Gregor Paul on rugby
Gregor Paul is the Herald on Sunday's rugby writer

Gregor Paul: Aussies look set to get physical

Rocky Elsom, normally a bruising handful, was a bit squishy in Auckland, as were most of his troops. Photo / Getty Images
Rocky Elsom, normally a bruising handful, was a bit squishy in Auckland, as were most of his troops. Photo / Getty Images

If there was one lesson taken by the Wallabies from their clash at Eden Park earlier this month, it was the need to harden up.

For all the pretty patterns and clever sleight of hand, the Wallabies couldn't trouble the All Blacks because they were some way off delivering the required physicality in the key areas of the game.

Rocky Elsom, normally a bruising handful, was a bit squishy in Auckland, as were most of his troops. The All Black pack controlled the collisions and, therefore, controlled the game and the Wallabies were sent to Africa with much to think about.

They absorbed the need to be more brutal, more aggressive and more dynamic and, for the first time this season, the Wallaby pack was snarling and impressive against the Boks.

The confidence gained by that win in Durban has been obvious listening to the positive commentary emanating from the Wallabies this week.

Whatever they were missing in Auckland, they believe they have found and if their performance gets anywhere near matching their self-generated hype, then the All Blacks are going to have to bring a particularly hard edge to their work.

And the prospect of facing a fired-up Wallaby pack with a point to prove is one that every All Black will relish. For all their talk and bluster, the Wallabies don't intimidate the All Blacks. While the likes of Adam Thomson and Brad Thorn were at pains to be respectful when asked about the likely storm threat, deep down they know they can handle even the most enraged work of the Wallabies.

That's not to say it will be easy or happen as a matter of course, but this All Black side has enjoyed 11 out of 13 wins against the Wallabies since 2008 and there is a quiet determination to maintain that dominance.

What helps immeasurably is that the Wallabies play a style that helps bring the best out of the All Blacks and it is a style the players enjoy.

"They are really good games of footy,'' says Thorn. "They have really high intensity. There is a real skill level between the two countries and it is quite aerobic. It's different to playing the Springboks - against the Wallabies it's really fast and you feel pretty drained by the end.''

The Wallabies will no doubt try to play high-tempo rugby on Saturday night. They seem to be at their best when they open up the contest and try to introduce fatigue into the final quarter. They are an open space side with finishers across their backline.

They will also be aware the bulk of the All Black squad landed in Brisbane from Port Elizabeth and will find it challenging to maintain an 80-minute blitz on Saturday.

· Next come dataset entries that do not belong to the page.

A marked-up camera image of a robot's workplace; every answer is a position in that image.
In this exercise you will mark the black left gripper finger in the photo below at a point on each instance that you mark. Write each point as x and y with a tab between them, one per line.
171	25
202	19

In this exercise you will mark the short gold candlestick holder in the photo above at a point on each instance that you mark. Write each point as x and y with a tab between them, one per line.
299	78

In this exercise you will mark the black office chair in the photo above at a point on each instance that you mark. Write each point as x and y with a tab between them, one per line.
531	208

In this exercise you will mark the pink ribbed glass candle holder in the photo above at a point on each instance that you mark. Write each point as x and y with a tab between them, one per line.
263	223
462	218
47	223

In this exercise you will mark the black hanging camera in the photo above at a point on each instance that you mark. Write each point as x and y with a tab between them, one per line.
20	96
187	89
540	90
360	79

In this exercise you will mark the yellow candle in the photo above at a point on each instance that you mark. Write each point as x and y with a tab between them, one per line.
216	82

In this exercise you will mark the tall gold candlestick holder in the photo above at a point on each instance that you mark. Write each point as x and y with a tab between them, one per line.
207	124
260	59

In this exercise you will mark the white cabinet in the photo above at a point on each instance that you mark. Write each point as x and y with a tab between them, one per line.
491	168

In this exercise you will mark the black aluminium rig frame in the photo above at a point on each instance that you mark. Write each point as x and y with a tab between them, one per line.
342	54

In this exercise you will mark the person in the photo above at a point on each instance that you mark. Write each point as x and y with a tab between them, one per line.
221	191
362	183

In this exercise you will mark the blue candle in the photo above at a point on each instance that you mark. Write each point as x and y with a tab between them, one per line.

"There is no doubt there is an advantage for the side sitting at home and waiting,'' says All Black coach Graham Henry. "They have had a week-and-a-half to prepare. It's the ideal situation for Australia.''

Ideal, though, hasn't usually been enough for the Wallabies in the immediate past. They faced the All Blacks in similar circumstances last year in Sydney and couldn't find the killer blow, and it was much the same the last time these two sides met in Brisbane.

The Wallabies went ahead in the final 15 minutes but couldn't close out when the All Blacks mounted one last big push. The Tri Nations is on the line and, having not won it since 2001, the Wallabies have every incentive to strike what they would feel is a reasonably significant psychological blow before the World Cup.

It all comes back, though, to whether they can front physically and at least hold their own in the contact areas.